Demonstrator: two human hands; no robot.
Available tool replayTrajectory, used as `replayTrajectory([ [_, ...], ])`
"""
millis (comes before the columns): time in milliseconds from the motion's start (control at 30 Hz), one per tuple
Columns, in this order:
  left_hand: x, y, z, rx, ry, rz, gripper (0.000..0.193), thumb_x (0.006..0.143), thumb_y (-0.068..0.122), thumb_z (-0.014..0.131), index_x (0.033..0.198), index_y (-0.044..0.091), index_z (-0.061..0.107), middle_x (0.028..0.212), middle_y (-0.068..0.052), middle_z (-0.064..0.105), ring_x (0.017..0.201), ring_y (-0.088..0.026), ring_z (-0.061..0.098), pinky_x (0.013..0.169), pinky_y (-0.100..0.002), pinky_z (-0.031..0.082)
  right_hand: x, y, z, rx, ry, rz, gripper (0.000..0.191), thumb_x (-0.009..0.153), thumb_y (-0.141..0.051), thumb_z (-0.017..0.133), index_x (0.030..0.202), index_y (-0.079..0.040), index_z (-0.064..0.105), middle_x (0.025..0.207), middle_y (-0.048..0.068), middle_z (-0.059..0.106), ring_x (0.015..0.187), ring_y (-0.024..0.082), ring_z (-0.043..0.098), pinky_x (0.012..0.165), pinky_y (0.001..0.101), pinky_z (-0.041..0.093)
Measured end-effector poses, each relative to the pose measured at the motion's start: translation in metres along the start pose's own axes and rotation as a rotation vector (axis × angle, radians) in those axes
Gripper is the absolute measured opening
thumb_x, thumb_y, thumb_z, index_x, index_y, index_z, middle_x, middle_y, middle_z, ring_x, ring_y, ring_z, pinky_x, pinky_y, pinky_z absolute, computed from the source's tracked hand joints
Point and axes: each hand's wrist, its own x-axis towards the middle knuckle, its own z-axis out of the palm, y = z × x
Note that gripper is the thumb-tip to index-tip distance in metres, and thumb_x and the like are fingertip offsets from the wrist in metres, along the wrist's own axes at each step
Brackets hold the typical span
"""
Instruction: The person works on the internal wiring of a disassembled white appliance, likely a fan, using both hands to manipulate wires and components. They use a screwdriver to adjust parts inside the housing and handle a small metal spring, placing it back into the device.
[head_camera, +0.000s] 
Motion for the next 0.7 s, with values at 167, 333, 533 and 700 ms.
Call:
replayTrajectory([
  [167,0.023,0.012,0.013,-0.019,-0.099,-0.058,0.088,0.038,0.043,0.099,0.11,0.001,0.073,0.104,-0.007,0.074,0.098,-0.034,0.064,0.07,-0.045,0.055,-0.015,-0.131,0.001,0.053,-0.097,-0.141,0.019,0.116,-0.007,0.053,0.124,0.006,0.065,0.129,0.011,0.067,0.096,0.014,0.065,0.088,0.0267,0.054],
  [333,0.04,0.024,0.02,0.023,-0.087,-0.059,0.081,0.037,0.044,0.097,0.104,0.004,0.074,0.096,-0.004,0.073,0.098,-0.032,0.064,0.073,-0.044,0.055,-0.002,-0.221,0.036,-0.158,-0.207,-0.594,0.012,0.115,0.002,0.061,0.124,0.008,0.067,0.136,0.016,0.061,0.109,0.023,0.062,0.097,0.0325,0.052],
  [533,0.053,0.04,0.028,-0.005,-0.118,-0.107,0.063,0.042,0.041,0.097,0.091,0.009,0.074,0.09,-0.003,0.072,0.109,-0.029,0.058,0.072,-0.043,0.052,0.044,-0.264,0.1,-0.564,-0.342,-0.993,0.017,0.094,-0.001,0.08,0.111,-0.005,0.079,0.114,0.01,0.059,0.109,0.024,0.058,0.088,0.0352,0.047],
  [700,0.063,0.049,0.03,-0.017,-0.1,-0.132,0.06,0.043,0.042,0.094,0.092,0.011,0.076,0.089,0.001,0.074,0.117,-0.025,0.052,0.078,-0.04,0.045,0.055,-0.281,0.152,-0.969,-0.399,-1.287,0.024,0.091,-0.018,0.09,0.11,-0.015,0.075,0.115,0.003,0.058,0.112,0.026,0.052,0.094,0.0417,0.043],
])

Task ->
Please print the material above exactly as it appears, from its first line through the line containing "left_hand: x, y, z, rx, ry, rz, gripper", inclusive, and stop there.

Answer to this problem ->
Demonstrator: two human hands; no robot.
Available tool replayTrajectory, used as `replayTrajectory([ [_, ...], ])`
"""
millis (comes before the columns): time in milliseconds from the motion's start (control at 30 Hz), one per tuple
Columns, in this order:
  left_hand: x, y, z, rx, ry, rz, gripper (0.000..0.193), thumb_x (0.006..0.143), thumb_y (-0.068..0.122), thumb_z (-0.014..0.131), index_x (0.033..0.198), index_y (-0.044..0.091), index_z (-0.061..0.107), middle_x (0.028..0.212), middle_y (-0.068..0.052), middle_z (-0.064..0.105), ring_x (0.017..0.201), ring_y (-0.088..0.026), ring_z (-0.061..0.098), pinky_x (0.013..0.169), pinky_y (-0.100..0.002), pinky_z (-0.031..0.082)

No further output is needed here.